→ **Prompt**
Return only the lines of the listing below that run from the line with "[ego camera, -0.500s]" through the line with "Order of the", both ends included, exactly as written.

→ **Source data**
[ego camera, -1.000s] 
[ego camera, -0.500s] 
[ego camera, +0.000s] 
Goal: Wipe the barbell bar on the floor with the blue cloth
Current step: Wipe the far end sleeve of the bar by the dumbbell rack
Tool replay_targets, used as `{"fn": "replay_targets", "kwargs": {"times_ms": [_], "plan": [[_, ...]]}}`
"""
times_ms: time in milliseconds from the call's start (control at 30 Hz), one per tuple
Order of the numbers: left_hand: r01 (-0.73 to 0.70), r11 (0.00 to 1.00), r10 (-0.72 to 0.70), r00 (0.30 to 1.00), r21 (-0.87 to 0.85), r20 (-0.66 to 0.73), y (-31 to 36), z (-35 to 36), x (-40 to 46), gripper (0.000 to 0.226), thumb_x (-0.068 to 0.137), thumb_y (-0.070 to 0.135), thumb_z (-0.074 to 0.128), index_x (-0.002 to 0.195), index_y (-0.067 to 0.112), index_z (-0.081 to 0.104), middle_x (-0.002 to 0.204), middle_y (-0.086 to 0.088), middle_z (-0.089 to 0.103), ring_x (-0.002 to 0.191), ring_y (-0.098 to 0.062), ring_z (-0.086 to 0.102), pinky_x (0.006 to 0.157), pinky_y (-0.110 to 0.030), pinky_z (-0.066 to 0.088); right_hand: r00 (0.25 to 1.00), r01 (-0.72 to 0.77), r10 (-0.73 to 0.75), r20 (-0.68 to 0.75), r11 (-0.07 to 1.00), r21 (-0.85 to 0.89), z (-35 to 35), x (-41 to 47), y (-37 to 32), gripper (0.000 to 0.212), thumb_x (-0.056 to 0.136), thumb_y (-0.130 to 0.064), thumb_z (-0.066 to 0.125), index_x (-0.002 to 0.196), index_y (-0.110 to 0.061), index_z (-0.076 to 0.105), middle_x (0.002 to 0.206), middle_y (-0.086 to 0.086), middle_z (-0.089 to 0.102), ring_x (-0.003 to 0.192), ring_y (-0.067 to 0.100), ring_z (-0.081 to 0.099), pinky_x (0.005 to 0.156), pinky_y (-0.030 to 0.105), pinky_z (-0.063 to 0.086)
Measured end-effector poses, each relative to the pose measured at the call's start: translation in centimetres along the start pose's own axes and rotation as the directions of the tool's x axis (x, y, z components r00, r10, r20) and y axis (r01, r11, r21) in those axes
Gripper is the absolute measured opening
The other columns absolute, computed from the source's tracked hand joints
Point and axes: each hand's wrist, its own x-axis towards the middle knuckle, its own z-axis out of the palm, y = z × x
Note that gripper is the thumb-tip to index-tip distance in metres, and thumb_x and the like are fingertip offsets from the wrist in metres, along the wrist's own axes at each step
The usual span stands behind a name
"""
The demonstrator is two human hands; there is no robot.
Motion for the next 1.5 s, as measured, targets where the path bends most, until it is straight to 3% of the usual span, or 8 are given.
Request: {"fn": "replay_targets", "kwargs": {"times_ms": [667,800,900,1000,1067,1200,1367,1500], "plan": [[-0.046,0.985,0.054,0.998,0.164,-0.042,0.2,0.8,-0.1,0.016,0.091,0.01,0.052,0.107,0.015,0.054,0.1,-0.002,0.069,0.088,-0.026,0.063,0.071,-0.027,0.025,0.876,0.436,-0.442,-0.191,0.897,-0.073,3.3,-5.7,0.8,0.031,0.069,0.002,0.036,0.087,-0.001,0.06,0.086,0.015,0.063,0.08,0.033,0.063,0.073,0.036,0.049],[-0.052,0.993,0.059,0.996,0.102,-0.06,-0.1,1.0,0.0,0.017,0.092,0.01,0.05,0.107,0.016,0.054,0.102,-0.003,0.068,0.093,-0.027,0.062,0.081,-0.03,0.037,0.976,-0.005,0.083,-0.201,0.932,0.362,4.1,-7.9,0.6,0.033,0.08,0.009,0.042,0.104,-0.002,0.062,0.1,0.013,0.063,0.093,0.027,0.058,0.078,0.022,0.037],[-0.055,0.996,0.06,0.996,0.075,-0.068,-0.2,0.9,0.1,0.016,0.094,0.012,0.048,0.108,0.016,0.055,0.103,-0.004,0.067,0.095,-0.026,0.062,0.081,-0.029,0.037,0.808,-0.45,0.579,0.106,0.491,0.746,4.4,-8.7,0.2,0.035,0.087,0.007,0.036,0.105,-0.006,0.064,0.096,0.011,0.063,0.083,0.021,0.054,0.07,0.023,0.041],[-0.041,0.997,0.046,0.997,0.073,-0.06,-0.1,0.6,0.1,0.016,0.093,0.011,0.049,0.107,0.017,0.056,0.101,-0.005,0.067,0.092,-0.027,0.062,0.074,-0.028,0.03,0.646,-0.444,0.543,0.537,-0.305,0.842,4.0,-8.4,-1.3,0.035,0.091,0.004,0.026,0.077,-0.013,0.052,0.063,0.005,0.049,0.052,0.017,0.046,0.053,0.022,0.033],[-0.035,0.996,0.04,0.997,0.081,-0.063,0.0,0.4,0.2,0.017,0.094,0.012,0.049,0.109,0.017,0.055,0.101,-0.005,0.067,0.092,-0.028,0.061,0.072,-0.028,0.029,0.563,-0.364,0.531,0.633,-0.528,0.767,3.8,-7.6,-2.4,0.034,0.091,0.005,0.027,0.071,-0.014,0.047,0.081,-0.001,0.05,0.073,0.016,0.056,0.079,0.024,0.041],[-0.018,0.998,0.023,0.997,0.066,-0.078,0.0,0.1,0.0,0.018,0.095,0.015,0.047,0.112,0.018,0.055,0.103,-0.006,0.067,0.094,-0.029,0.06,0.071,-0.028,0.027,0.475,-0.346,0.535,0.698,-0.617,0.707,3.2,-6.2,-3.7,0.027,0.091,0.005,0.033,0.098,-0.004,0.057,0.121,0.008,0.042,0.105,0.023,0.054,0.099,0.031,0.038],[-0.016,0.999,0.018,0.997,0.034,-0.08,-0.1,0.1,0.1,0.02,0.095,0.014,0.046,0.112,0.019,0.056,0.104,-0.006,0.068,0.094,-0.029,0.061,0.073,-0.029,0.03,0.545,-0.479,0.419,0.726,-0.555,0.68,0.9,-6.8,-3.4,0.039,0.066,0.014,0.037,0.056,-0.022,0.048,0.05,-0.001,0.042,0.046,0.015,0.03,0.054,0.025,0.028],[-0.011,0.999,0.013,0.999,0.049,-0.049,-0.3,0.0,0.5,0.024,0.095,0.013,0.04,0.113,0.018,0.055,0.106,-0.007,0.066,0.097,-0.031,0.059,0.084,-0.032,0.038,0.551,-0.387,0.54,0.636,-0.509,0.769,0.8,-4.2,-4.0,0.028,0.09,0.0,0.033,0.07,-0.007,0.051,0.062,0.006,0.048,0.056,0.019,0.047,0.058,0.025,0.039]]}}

→ **Output**
[ego camera, -0.500s] 
[ego camera, +0.000s] 
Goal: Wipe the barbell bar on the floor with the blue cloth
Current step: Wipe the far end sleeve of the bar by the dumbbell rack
Tool replay_targets, used as `{"fn": "replay_targets", "kwargs": {"times_ms": [_], "plan": [[_, ...]]}}`
"""
times_ms: time in milliseconds from the call's start (control at 30 Hz), one per tuple
Order of the numbers: left_hand: r01 (-0.73 to 0.70), r11 (0.00 to 1.00), r10 (-0.72 to 0.70), r00 (0.30 to 1.00), r21 (-0.87 to 0.85), r20 (-0.66 to 0.73), y (-31 to 36), z (-35 to 36), x (-40 to 46), gripper (0.000 to 0.226), thumb_x (-0.068 to 0.137), thumb_y (-0.070 to 0.135), thumb_z (-0.074 to 0.128), index_x (-0.002 to 0.195), index_y (-0.067 to 0.112), index_z (-0.081 to 0.104), middle_x (-0.002 to 0.204), middle_y (-0.086 to 0.088), middle_z (-0.089 to 0.103), ring_x (-0.002 to 0.191), ring_y (-0.098 to 0.062), ring_z (-0.086 to 0.102), pinky_x (0.006 to 0.157), pinky_y (-0.110 to 0.030), pinky_z (-0.066 to 0.088); right_hand: r00 (0.25 to 1.00), r01 (-0.72 to 0.77), r10 (-0.73 to 0.75), r20 (-0.68 to 0.75), r11 (-0.07 to 1.00), r21 (-0.85 to 0.89), z (-35 to 35), x (-41 to 47), y (-37 to 32), gripper (0.000 to 0.212), thumb_x (-0.056 to 0.136), thumb_y (-0.130 to 0.064), thumb_z (-0.066 to 0.125), index_x (-0.002 to 0.196), index_y (-0.110 to 0.061), index_z (-0.076 to 0.105), middle_x (0.002 to 0.206), middle_y (-0.086 to 0.086), middle_z (-0.089 to 0.102), ring_x (-0.003 to 0.192), ring_y (-0.067 to 0.100), ring_z (-0.081 to 0.099), pinky_x (0.005 to 0.156), pinky_y (-0.030 to 0.105), pinky_z (-0.063 to 0.086)

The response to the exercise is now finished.